• What you need to do
Copy out the full data exactly as given; pictures should not be included.

• Recorded information
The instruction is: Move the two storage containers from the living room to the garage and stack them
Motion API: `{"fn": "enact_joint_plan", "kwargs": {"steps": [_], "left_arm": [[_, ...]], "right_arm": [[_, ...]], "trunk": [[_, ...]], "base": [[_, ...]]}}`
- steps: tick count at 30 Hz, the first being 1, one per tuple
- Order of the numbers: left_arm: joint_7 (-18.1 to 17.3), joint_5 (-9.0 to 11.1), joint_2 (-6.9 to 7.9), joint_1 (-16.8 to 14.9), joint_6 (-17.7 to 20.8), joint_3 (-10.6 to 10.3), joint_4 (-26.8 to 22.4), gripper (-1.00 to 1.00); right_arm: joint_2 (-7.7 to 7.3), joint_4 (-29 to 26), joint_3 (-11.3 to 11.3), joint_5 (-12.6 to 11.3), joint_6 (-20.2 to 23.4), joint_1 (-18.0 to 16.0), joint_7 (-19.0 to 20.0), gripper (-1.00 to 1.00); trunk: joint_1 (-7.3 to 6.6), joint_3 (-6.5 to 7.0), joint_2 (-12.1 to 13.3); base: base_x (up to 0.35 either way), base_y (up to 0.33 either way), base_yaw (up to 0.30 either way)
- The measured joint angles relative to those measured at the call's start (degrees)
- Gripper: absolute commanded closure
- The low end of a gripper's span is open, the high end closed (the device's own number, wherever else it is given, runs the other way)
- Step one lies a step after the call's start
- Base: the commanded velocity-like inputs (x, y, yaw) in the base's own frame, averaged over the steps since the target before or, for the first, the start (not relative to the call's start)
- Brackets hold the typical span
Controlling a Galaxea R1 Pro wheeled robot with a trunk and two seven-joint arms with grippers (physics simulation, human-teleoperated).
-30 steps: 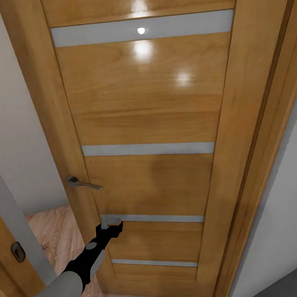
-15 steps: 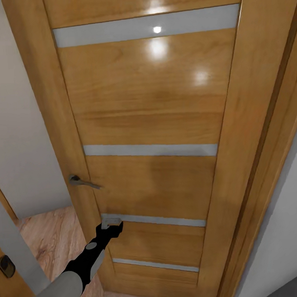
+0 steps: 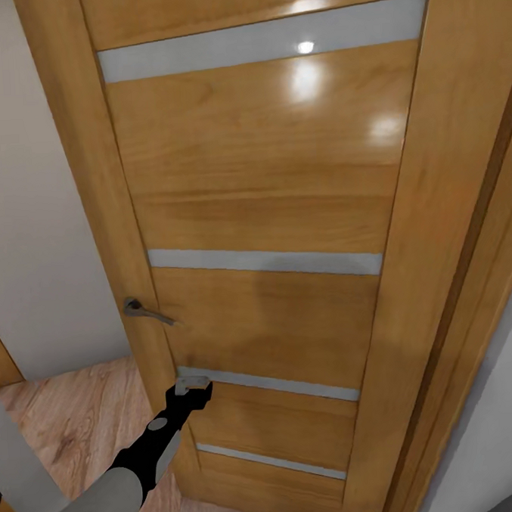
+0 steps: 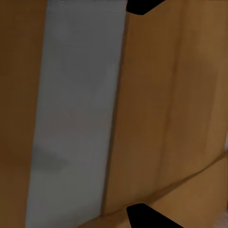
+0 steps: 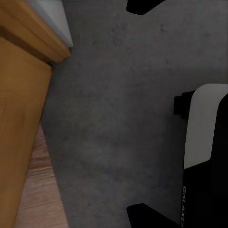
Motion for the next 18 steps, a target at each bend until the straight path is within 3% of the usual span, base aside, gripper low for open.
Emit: {"fn": "enact_joint_plan", "kwargs": {"steps": [18], "left_arm": [[0.1,0.03,0.61,-0.02,-0.06,0.27,-0.07,-1.0]], "right_arm": [[0.0,0.0,0.0,0.01,0.0,0.0,0.0,-1.0]], "trunk": [[0.02,0.01,0.01]], "base": [[0.012,0.0,0.0]]}}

• Answer space
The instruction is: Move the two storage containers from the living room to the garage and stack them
Motion API: `{"fn": "enact_joint_plan", "kwargs": {"steps": [_], "left_arm": [[_, ...]], "right_arm": [[_, ...]], "trunk": [[_, ...]], "base": [[_, ...]]}}`
- steps: tick count at 30 Hz, the first being 1, one per tuple
- Order of the numbers: left_arm: joint_7 (-18.1 to 17.3), joint_5 (-9.0 to 11.1), joint_2 (-6.9 to 7.9), joint_1 (-16.8 to 14.9), joint_6 (-17.7 to 20.8), joint_3 (-10.6 to 10.3), joint_4 (-26.8 to 22.4), gripper (-1.00 to 1.00); right_arm: joint_2 (-7.7 to 7.3), joint_4 (-29 to 26), joint_3 (-11.3 to 11.3), joint_5 (-12.6 to 11.3), joint_6 (-20.2 to 23.4), joint_1 (-18.0 to 16.0), joint_7 (-19.0 to 20.0), gripper (-1.00 to 1.00); trunk: joint_1 (-7.3 to 6.6), joint_3 (-6.5 to 7.0), joint_2 (-12.1 to 13.3); base: base_x (up to 0.35 either way), base_y (up to 0.33 either way), base_yaw (up to 0.30 either way)
- The measured joint angles relative to those measured at the call's start (degrees)
- Gripper: absolute commanded closure
- The low end of a gripper's span is open, the high end closed (the device's own number, wherever else it is given, runs the other way)
- Step one lies a step after the call's start
- Base: the commanded velocity-like inputs (x, y, yaw) in the base's own frame, averaged over the steps since the target before or, for the first, the start (not relative to the call's start)
- Brackets hold the typical span
Controlling a Galaxea R1 Pro wheeled robot with a trunk and two seven-joint arms with grippers (physics simulation, human-teleoperated).
-30 steps: 
-15 steps: 
+0 steps: 
+0 steps: 
+0 steps: 
Motion for the next 18 steps, a target at each bend until the straight path is within 3% of the usual span, base aside, gripper low for open.
Emit: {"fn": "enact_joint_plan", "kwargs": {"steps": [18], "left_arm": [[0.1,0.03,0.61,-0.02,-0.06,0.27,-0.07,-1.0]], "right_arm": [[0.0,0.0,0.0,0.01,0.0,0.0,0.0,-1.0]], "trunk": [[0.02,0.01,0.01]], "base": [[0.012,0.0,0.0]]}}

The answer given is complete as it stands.